For the first time in 21 years, on January 1st works entered the public domain as their copyrights expired. This is both a major victory and a crushing defeat for IP freedom, depending on your expectations. Copyright terms have been continually expanded for decades, and so many people expected 2018 to see a battle as Congress tried to extend copyright terms yet again.
This failed to materialize. Timothy B. Lee at Ars Technica says that the mere threat of internet activism made this a battle the entertainment industry could not win:
“There’s now a well-organized, grassroots lobby against copyright expansion,” Grimmelmann tells Ars. “There are large business interests now on the anti-expansion side. Also a wide popular movement that they can tie it into.”
The rise of the Internet and its remix culture means that a lot of people now benefit from a growing public domain in ways that weren’t true in 1998. That includes big companies like Google, but it also includes grassroots communities like Wikipedia editors and Reddit users. This emerging copyright reform coalition flexed its lobbying muscles in 2012 when it overwhelmingly defeated an Internet filtering bill called the Stop Online Piracy Act.
So that’s pretty awesome. However, we should note that the current copyright length of 95 years is still a horrific travesty. I’ve written about this before, so I will quickly summarize some points and add a couple additional ones. First, copyright is not like other forms of property; it’s an agreement between artists and the state to provide monopoly control over a work of art for a specific period of time in order to provide an incentive for creative works. The law should find an optimum between allowing people to build upon works creatively and rewarding artists for their creations, but because the benefits of copyrights and concentrated and the costs of long copyright terms are diffuse and hidden, we now have very long copyright lengths.
It’s excellent that we won’t be getting longer copyright terms this year, but they should be much shorter. The fact remains that works that will expire between now and 2038 should never have had their copyrights extended. In fact, there is no argument that currently copyrighted works should ever be extended! They are already invented, meaning the copyright law has done its job. Copyright extensions should only work prospectively, encouraging new works that wouldn’t be created otherwise. Does current copyright length optimize for both creating works and allowing new works to build off of old ones? It’s unlikely.
One reason the copyright trade-off seems far too protective is that artists are simply not planning 95 years in the future. I don’t have hard evidence on this, but that may be because psychologists have never bothered to check whether humans plan 100 years in the future because it’s such a ridiculous proposition that no one would take their experiment seriously. There are for example, plenty of articles wondering why humans don’t do things that would obviously benefit them, like evacuating from a flood zone when a hurricane is coming. Moreover, even if you “took humans out of the equation” and had a systematic, long term time horizon corporation investing in creative works with a discount rate of 5%, cutting the length of copyright from 95 years to 50 years keeps over 92% of the net present value. In other words, even if you had a long term planning vehicle that avoided human psychological pitfalls, the vast majority of works would still be created today.

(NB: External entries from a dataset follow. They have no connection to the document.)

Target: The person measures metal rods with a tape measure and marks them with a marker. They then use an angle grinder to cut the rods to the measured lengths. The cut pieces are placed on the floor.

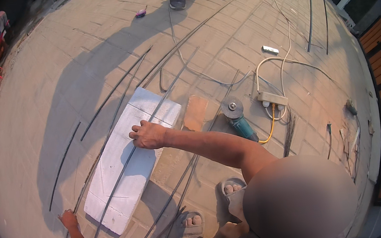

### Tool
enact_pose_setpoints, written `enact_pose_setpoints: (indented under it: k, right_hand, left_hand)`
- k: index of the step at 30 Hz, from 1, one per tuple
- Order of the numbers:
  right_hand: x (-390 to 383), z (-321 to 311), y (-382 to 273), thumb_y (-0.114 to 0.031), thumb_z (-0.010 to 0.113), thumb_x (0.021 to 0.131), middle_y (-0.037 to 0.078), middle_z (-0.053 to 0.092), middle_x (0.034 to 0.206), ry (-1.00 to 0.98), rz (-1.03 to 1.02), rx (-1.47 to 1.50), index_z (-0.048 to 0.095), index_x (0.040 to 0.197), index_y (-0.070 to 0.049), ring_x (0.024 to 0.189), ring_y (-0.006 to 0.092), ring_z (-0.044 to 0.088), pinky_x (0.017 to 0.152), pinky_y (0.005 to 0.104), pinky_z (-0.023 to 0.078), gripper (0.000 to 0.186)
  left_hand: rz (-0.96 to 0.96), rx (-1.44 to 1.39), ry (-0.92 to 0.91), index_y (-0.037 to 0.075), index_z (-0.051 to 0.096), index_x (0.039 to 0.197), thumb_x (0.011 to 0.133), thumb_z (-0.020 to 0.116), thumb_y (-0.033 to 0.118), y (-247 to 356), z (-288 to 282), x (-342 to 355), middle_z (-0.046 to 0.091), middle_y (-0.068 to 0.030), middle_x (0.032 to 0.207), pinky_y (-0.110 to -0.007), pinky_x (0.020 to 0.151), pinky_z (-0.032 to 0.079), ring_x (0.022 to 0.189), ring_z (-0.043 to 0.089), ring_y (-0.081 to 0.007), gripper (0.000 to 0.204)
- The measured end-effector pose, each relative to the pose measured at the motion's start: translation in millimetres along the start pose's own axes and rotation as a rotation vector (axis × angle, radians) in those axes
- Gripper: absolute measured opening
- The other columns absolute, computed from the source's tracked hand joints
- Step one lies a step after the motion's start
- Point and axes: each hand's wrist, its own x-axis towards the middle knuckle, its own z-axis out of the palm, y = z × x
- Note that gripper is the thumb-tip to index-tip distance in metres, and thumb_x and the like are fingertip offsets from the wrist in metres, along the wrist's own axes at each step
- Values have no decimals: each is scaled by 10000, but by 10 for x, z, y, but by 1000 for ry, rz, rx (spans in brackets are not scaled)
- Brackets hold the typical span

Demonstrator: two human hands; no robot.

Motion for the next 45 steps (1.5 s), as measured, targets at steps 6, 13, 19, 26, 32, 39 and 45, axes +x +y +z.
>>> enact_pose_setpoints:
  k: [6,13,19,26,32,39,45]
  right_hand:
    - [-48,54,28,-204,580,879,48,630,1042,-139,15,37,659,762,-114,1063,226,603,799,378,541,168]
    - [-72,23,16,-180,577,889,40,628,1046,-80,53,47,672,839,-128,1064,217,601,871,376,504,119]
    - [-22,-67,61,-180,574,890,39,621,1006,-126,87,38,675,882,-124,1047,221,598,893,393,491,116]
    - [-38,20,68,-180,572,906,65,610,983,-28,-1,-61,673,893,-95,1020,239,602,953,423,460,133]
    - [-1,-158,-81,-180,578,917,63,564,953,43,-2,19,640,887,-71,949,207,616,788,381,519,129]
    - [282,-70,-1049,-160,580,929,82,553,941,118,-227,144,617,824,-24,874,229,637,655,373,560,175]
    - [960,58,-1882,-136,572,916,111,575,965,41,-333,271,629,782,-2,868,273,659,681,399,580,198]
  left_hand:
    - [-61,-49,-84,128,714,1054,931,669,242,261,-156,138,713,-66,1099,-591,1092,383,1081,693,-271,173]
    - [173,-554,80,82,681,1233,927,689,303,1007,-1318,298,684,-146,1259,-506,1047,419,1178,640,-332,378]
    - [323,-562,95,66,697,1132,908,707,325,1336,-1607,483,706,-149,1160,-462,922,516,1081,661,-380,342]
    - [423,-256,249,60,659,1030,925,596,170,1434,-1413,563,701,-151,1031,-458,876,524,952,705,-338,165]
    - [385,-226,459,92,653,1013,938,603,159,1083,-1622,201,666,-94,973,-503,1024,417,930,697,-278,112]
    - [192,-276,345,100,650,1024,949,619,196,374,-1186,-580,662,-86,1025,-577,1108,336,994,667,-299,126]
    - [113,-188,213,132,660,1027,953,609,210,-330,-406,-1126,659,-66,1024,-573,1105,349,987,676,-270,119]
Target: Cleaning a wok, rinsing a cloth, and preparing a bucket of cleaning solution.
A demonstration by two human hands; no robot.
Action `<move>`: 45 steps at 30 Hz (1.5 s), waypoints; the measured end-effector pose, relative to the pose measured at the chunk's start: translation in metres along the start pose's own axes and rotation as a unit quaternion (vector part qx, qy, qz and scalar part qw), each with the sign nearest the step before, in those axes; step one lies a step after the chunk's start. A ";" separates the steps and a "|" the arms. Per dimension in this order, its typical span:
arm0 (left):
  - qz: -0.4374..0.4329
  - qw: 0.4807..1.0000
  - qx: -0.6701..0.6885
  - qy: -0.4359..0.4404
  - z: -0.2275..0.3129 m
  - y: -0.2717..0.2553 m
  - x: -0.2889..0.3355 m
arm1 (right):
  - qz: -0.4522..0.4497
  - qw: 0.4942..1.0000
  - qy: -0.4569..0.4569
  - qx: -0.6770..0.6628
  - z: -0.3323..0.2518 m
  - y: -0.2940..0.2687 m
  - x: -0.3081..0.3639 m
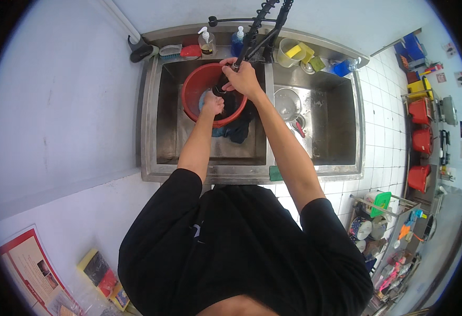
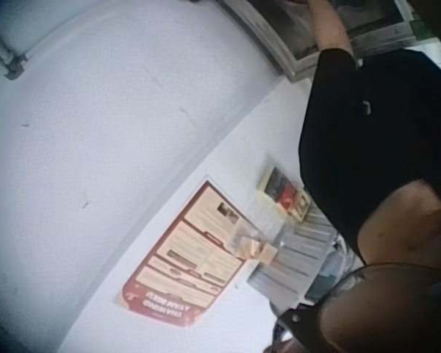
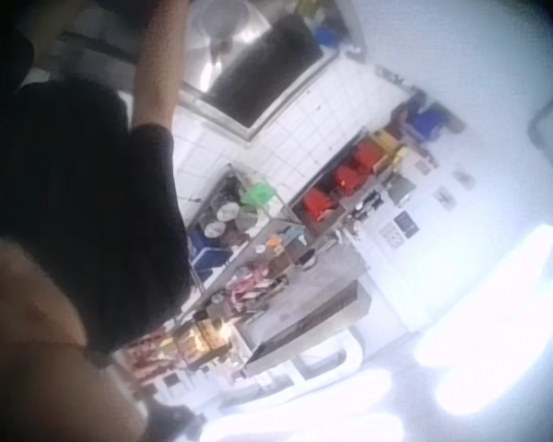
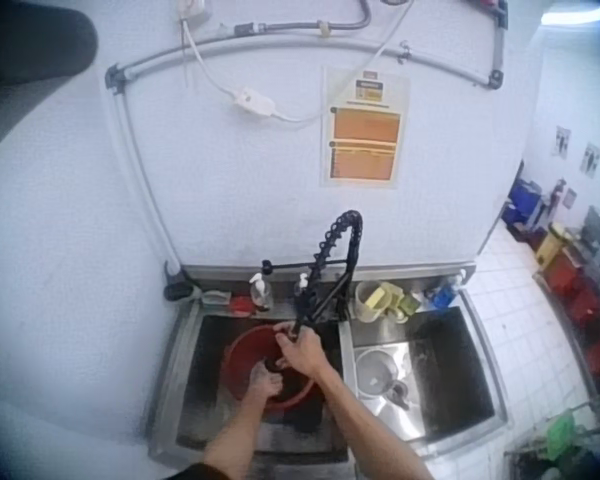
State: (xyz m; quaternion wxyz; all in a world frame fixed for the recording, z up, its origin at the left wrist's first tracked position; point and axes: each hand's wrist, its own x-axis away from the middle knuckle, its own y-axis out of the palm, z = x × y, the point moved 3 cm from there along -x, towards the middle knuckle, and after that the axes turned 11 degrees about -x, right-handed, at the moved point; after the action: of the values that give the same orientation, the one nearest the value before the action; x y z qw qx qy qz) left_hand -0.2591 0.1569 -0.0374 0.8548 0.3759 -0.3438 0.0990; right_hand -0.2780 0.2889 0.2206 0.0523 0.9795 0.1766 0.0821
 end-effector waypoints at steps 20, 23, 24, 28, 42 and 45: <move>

Finally, because the length of copyrights is so long, we are creating orphaned works (see the Center for the Public Domain). It would be nice in theory that artists’ estates are collecting royalties for 95 years. But in reality, only artists who were quite successful during their lifetime could afford to set up an estate who could license out their works. Many works are just so old that we have no idea who owns the copyright, and it’s literally impossible to license them if we wanted to. This problem will only get worse as more and more copyrighted works come from after 1976 when all creative works automatically received a copyright without any registration. One result of this policy is that some works will be lost forever; the physical media upon which the works were originally recorded like paper and film are literally disintegrating. People today have no incentive to digitize works as copyright claims could appear making their work unprofitable. Our current policy helps a few highly successful copyright holders while making it too expensive to bother preserving or remaking the work of all others, not to mention the hidden cost of lost derivative works.
So absolutely, let’s celebrate that we finally have a Public Domain Day for the first time in 20 years, but let’s not overlook the problems that still exist.
The automatic copyright should have a rather short period of coverage. If you want long coverage, registration should be required.
The registration should include an archival copy, so that if the work goes into the public domain, there is something to copy. No submarining by copyrighting a “restored version”.